**REQUIREMENT:** For the listing that follows, give again exactly the lines from the one with "A marked-up camera" to the one with "--target black cable", including both.

START ENTRIES SUPPLIED

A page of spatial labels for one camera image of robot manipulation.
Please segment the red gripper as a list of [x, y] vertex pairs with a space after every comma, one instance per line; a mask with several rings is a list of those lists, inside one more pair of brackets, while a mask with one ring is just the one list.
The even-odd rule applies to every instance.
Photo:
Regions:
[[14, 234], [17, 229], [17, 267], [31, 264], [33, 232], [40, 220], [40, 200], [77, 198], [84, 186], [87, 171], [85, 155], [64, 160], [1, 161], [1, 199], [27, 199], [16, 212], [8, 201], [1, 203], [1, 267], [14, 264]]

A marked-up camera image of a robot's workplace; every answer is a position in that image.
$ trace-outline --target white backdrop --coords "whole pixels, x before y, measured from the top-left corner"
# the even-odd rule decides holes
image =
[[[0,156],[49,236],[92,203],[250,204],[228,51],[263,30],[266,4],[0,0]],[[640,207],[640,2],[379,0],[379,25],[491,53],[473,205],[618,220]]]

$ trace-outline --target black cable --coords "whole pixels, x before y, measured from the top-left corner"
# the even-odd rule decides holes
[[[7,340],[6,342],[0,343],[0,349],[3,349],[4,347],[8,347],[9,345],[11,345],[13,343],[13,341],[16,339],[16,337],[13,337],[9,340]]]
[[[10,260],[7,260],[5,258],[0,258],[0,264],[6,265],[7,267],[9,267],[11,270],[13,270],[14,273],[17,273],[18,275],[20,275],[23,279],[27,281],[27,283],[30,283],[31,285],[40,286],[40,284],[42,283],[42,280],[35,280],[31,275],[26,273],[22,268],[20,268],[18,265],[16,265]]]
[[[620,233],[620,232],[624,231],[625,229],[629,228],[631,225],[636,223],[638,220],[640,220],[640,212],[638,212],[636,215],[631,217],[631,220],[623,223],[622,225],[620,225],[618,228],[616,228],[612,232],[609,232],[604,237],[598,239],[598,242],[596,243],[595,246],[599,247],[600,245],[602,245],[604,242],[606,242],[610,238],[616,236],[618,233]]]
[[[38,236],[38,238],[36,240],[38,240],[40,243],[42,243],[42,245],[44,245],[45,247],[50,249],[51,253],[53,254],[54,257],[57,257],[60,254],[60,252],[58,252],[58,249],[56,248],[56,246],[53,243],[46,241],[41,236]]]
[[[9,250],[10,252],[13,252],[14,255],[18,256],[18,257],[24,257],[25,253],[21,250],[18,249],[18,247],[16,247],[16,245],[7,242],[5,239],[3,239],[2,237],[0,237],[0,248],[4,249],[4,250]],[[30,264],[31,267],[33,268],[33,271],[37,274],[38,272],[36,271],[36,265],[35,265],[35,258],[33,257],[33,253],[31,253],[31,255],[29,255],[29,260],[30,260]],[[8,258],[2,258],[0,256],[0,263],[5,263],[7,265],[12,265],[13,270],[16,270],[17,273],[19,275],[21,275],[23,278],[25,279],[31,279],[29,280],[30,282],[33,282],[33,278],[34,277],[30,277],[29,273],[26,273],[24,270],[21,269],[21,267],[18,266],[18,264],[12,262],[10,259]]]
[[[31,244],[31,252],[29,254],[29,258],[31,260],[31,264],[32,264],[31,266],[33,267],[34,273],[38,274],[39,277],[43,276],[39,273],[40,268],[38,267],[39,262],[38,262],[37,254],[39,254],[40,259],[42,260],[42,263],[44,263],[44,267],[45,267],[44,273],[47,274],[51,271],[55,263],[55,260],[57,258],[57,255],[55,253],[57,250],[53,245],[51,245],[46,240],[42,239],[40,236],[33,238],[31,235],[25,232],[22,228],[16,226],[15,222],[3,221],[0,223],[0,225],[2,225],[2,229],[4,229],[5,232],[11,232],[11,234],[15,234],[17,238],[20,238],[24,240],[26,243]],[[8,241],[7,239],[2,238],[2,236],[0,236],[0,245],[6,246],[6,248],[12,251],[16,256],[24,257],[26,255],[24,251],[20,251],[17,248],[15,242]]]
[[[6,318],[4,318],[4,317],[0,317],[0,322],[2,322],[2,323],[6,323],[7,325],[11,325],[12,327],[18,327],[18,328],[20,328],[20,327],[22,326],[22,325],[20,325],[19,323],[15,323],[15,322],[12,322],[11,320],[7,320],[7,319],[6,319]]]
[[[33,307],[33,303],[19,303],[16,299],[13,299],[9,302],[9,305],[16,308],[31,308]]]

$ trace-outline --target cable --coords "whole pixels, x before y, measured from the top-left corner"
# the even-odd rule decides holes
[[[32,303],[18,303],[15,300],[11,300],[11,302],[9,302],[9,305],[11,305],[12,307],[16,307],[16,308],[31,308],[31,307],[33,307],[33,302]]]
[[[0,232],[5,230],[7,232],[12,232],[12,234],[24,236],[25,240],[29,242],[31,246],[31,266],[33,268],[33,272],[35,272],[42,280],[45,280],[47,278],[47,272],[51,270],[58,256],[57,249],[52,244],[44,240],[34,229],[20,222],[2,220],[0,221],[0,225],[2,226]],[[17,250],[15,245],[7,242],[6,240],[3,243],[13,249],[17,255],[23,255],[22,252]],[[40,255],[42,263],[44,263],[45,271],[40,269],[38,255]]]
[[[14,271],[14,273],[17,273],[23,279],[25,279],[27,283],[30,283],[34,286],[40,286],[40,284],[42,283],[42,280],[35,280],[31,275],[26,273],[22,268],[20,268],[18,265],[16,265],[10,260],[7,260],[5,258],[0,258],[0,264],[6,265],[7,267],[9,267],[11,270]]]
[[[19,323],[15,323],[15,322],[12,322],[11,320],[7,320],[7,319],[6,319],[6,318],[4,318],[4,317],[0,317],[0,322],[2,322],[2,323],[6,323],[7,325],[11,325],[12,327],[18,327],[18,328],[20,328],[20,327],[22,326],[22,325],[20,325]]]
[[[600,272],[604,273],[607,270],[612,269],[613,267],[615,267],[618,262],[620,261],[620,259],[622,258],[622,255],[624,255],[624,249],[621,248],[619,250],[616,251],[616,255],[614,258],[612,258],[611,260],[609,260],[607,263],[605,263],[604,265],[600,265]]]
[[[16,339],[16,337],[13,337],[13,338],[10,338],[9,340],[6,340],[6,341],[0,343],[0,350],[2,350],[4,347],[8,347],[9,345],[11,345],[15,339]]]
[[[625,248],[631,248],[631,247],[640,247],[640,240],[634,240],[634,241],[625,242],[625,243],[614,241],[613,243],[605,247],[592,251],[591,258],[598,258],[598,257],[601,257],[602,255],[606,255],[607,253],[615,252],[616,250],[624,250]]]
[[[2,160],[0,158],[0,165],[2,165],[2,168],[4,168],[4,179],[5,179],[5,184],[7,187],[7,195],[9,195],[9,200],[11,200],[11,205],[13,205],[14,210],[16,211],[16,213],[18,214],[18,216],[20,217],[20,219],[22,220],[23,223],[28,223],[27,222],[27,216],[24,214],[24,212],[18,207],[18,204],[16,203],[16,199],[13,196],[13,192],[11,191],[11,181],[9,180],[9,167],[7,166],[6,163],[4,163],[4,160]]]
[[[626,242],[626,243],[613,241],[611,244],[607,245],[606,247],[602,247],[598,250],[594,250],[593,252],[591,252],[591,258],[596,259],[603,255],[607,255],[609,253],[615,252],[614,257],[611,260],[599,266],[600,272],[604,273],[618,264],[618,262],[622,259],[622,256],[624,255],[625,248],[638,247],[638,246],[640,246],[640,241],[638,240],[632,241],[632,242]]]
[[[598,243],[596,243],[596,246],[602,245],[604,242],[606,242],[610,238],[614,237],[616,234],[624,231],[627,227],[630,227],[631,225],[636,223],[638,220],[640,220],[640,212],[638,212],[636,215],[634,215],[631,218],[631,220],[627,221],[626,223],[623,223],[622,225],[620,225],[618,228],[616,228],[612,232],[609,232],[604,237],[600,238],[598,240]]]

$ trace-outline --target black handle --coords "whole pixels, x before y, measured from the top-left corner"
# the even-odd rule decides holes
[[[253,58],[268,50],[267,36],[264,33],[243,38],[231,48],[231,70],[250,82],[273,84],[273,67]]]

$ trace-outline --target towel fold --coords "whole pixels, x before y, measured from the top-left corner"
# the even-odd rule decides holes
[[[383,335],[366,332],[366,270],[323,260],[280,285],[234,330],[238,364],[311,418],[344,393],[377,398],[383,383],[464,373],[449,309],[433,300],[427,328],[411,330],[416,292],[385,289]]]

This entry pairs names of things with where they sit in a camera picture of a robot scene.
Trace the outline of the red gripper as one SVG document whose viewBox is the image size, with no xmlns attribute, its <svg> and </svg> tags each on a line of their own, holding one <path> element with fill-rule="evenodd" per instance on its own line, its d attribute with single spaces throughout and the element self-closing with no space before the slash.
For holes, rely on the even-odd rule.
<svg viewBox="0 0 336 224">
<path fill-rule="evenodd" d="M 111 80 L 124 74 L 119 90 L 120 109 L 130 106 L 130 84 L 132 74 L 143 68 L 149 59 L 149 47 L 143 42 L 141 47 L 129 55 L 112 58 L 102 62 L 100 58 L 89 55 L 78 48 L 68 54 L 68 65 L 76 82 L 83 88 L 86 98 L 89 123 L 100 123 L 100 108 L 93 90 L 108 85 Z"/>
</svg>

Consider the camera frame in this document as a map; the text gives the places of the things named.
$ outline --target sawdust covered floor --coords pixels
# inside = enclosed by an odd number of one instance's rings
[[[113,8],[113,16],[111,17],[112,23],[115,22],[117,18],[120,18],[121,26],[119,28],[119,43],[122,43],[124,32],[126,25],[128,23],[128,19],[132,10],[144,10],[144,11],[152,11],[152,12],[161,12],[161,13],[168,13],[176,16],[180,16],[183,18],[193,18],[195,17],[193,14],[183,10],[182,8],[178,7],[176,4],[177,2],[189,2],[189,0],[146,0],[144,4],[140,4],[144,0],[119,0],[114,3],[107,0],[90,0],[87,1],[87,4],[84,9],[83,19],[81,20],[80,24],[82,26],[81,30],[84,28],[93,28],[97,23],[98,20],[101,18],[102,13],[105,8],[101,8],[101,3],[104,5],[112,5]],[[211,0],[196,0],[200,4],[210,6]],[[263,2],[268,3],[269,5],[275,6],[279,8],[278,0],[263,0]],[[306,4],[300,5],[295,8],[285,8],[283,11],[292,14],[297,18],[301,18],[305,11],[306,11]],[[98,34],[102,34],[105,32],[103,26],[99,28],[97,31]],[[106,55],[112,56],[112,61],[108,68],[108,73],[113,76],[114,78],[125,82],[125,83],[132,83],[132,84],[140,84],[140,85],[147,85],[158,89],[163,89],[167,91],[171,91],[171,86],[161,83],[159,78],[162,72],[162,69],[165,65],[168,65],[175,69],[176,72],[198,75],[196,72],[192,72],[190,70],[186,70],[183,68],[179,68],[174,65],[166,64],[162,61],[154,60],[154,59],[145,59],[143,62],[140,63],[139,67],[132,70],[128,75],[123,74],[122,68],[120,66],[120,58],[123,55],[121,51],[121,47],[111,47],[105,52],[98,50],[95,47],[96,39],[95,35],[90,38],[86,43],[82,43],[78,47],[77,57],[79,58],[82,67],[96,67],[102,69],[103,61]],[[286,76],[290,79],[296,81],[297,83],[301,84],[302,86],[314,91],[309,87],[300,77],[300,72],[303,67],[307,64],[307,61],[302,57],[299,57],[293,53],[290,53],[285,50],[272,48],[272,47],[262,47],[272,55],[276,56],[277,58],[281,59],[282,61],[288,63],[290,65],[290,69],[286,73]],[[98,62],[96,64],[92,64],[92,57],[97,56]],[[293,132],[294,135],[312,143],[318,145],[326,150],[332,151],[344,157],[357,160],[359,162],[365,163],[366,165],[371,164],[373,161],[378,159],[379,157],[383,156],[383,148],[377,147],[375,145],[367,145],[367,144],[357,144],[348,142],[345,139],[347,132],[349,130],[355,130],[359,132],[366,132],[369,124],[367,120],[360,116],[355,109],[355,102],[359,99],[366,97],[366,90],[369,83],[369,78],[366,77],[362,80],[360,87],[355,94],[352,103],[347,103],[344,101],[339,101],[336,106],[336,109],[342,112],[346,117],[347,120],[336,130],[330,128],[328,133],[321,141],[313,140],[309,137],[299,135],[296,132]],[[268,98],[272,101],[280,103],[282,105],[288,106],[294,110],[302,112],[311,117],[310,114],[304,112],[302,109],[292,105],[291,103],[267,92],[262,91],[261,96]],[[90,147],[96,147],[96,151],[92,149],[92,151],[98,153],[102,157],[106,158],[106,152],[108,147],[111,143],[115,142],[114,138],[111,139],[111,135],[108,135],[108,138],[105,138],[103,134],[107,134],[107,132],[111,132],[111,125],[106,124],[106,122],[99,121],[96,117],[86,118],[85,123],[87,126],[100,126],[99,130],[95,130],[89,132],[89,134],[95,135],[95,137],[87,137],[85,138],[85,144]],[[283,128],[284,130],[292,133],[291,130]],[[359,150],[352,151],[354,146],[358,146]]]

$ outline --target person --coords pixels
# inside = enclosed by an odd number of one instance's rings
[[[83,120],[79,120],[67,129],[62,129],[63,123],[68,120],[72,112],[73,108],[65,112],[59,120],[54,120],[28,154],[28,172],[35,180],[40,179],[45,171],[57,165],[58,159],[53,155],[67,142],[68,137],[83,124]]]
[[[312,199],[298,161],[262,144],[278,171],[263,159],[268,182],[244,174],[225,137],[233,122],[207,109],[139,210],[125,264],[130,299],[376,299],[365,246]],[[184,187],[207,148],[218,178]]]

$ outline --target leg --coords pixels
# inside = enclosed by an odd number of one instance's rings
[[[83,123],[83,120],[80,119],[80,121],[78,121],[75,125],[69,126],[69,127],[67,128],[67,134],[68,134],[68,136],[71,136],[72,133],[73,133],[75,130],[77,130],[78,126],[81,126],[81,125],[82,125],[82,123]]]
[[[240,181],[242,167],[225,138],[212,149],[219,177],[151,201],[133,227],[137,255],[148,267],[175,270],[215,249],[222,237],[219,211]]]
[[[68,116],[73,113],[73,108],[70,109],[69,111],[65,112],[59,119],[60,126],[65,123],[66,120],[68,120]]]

END ENTRIES SUPPLIED

**ANSWER FOR THE TASK:**
A marked-up camera image of a robot's workplace; every answer is a position in that image.
$ trace-outline --target white backdrop --coords "whole pixels, x before y, measured from the top-left corner"
# the even-odd rule decides holes
image =
[[[0,156],[49,236],[92,203],[250,204],[228,51],[263,30],[266,4],[0,0]],[[640,207],[640,2],[379,0],[379,25],[491,53],[473,205],[618,220]]]

$ trace-outline --target black cable --coords "whole pixels, x before y, measured from the top-left corner"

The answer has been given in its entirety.